──────── STORED DATA

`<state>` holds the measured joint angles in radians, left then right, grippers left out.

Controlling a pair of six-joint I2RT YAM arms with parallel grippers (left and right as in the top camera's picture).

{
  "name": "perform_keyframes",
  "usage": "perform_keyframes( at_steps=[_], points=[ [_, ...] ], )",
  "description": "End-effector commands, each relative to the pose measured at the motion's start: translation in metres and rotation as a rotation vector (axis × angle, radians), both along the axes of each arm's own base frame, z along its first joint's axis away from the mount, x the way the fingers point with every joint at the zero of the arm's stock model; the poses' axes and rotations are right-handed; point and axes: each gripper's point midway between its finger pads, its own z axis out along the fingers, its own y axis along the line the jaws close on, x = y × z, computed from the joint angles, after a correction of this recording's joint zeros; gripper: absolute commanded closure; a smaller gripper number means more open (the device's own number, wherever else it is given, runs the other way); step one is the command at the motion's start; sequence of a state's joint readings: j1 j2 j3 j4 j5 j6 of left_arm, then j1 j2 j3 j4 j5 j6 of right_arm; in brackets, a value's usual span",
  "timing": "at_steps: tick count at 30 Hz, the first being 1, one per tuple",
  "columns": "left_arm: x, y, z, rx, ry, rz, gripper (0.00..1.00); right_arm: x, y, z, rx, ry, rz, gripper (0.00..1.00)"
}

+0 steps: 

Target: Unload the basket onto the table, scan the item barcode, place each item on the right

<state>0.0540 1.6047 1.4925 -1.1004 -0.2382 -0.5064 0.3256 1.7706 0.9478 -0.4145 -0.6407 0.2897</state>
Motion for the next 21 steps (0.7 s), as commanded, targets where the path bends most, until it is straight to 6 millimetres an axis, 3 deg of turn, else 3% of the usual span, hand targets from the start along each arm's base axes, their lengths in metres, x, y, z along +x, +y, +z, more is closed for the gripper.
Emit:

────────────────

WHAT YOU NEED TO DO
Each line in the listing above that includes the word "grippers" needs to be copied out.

REPLY
`<state>` holds the measured joint angles in radians, left then right, grippers left out.
Controlling a pair of six-joint I2RT YAM arms with parallel grippers (left and right as in the top camera's picture).

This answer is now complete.